Do you know someone who has something to say about everything? When you tell them about something you’ve experienced, they too experienced it, or they know someone else who experienced it and they feel compelled to share it. In doing so, they tend to diminish your experience. Then there’s the individual who interrupts you during your conversation with them because surely, what they have to say is more important than what you are saying. These are examples of poor communicators. Yet it’s interesting that most individuals who communicate this way don’t realize they are doing so.
Communication is the exchange of information between two or more persons or objects. Thus, communication between humans involves a sender (the one who sends the message) and a receiver (the one to whom the message is intended). However, if the receiver of the message decides to send a message of their own at the same time they are receiving one, then a communication breakdown occurs. In layman’s terms, if two or more people are talking at the same time, then they are talking ‘at’ each other instead of ‘to’ each other. Studies show that it’s difficult for humans to speak and listen at the same time. When they attempt to do so, something in the message gets missed or misconstrued.

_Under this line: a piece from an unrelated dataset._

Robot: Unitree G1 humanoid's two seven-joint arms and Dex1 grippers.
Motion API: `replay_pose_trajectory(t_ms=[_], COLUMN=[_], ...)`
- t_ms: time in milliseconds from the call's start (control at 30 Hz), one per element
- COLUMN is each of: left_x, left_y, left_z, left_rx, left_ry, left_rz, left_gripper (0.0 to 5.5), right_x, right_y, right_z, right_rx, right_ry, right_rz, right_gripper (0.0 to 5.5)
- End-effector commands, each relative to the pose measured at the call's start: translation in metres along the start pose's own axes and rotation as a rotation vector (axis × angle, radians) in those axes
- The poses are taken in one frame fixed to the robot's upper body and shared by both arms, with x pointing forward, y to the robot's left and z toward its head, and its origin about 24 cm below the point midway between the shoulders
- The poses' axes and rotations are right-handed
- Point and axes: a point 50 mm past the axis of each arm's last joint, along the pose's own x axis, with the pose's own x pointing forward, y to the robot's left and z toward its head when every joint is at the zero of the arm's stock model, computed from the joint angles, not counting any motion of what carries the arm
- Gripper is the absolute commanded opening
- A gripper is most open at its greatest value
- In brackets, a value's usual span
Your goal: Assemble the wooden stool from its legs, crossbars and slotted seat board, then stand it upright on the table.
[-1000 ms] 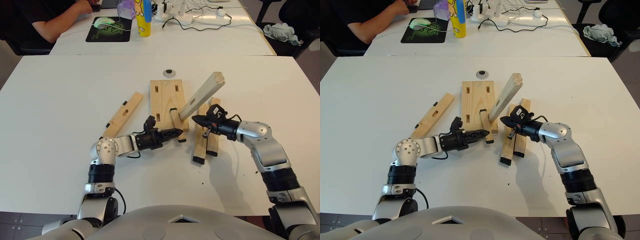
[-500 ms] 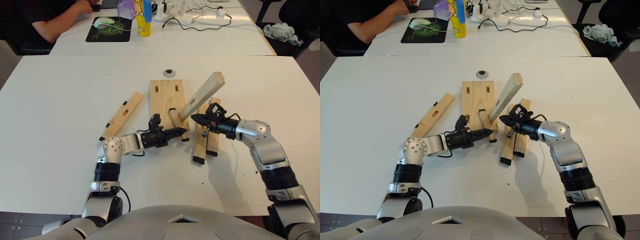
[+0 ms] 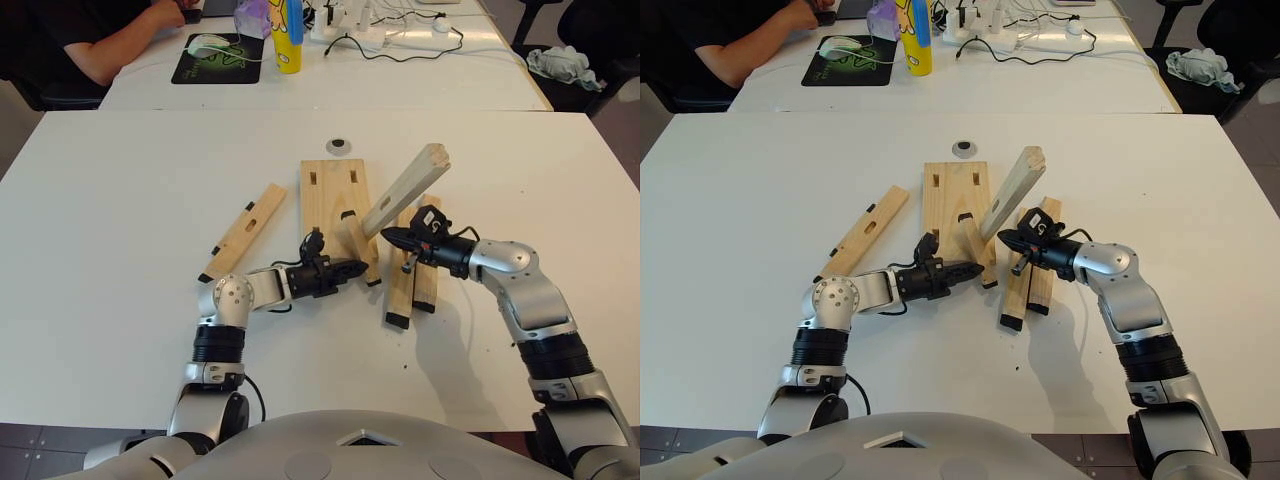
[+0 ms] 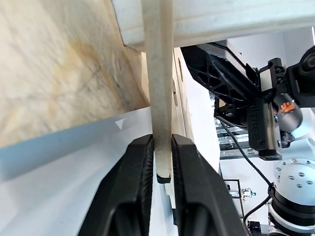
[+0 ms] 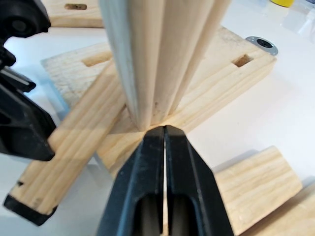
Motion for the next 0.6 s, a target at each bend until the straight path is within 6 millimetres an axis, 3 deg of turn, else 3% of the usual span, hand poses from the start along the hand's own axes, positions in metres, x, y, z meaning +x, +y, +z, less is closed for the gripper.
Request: replay_pose_trajectory(t_ms=[33, 233, 433, 600], left_x=[-0.004, -0.045, -0.106, -0.132], left_y=[-0.002, -0.030, -0.026, -0.025], left_z=[0.003, 0.013, 0.024, 0.037], left_rx=[0.034, 0.345, 0.694, 0.834], left_ry=[-0.006, 0.063, 0.274, 0.382], left_rz=[0.018, 0.031, 0.222, 0.272], left_gripper=[0.41, 0.41, 0.41, 0.41], right_x=[0.000, -0.012, -0.033, -0.069], right_y=[0.001, -0.002, -0.005, 0.019], right_z=[-0.001, -0.007, -0.019, -0.025], right_rx=[-0.001, 0.037, 0.051, 0.167], right_ry=[0.005, 0.002, 0.045, 0.059], right_rz=[-0.008, -0.060, -0.102, 0.144], right_gripper=[0.00, 0.00, 0.00, 0.00])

It’s also difficult (if not impossible) to communicate with someone who has a closed mind. They cannot receive your message because they are holding strong to what they believe. That someone used to be me. I was a member of the same church from childhood to adulthood. I was taught that women should not teach or preach to men. As an adult, I was invited to attend service at a United Methodist Church. Well, guess what? The pastor was female! Before even giving her a chance, my brick walls went up and I didn’t hear a word that she preached. My friend who invited me tried to convince me that it was OK for women to preach to men, but I wasn’t having it. I refuted everything she tried to tell me until I heard her say, “it doesn’t matter what the package looks like as long as the message is in line with what the Bible says.” So, I decided to give this pastor another chance. I visited again the next Sunday and was blessed by her sermon. A few months later, I ended up joining the church.

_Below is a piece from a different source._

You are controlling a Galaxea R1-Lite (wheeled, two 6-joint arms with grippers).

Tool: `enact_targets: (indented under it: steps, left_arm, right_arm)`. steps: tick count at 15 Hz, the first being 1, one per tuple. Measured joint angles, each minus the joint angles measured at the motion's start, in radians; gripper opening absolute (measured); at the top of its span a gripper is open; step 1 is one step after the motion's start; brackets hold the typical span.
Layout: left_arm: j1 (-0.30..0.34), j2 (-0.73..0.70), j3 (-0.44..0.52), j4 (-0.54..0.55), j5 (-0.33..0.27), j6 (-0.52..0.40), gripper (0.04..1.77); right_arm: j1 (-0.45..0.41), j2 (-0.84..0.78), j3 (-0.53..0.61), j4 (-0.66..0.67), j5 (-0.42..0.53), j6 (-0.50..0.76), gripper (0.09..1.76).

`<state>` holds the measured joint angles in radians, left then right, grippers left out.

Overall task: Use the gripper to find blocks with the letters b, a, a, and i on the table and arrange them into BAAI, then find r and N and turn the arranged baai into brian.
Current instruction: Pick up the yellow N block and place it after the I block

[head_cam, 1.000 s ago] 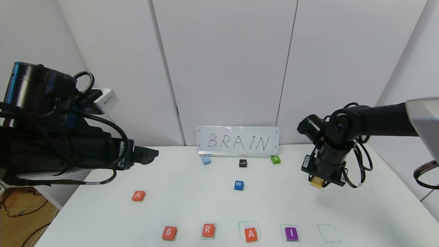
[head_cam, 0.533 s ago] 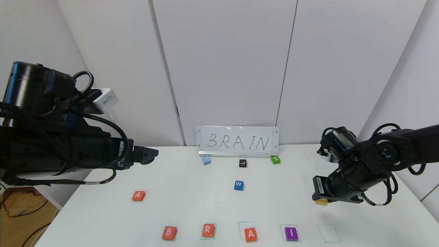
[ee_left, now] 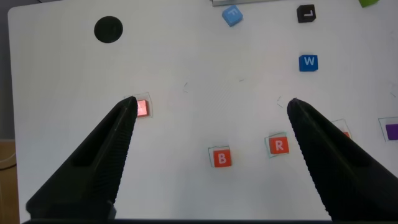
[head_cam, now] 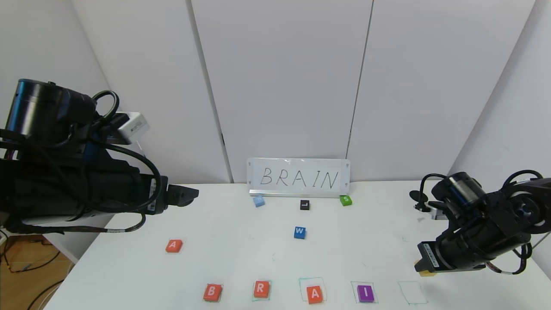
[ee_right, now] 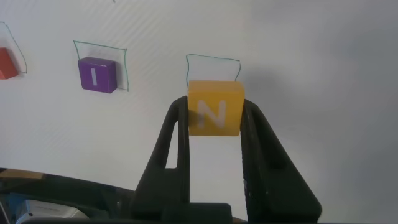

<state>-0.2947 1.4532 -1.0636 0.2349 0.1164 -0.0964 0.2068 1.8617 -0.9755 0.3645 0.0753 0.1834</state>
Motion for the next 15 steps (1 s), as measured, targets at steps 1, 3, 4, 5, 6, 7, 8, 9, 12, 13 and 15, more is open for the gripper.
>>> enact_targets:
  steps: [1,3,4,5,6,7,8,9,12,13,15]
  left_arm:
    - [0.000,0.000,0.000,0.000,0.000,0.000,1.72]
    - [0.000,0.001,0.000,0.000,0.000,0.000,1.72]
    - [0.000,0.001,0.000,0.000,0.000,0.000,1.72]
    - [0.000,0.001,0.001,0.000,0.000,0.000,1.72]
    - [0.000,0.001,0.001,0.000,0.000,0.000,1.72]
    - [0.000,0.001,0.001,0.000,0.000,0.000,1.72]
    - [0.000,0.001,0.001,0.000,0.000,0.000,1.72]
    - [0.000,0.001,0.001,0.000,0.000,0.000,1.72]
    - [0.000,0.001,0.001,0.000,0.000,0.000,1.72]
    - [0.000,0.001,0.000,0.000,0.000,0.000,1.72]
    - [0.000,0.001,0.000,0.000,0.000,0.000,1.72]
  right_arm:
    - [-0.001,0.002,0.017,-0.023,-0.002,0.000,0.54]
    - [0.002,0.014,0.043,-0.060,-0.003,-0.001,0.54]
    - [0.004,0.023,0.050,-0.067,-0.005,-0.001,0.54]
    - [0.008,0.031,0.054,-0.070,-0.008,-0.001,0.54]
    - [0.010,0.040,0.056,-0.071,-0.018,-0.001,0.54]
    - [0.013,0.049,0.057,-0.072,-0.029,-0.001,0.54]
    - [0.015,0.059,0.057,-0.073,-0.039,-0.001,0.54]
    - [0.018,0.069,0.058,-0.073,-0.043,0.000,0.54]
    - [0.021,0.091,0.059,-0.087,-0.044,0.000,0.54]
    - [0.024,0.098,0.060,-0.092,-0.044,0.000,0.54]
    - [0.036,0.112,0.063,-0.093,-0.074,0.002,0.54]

Effective communication involves actively listening to the messages that are sent to us. This cannot be done if we are set in our ways and unwilling to listen to the viewpoints of others. It also cannot be done If we’re already processing a response before we receive the full message from someone else. Even if we don’t agree with others, it makes them feel validated if we hear them out. This means that while they are speaking, we should intentionally keep our mouths closed and our minds open. This is how we show others that they matter.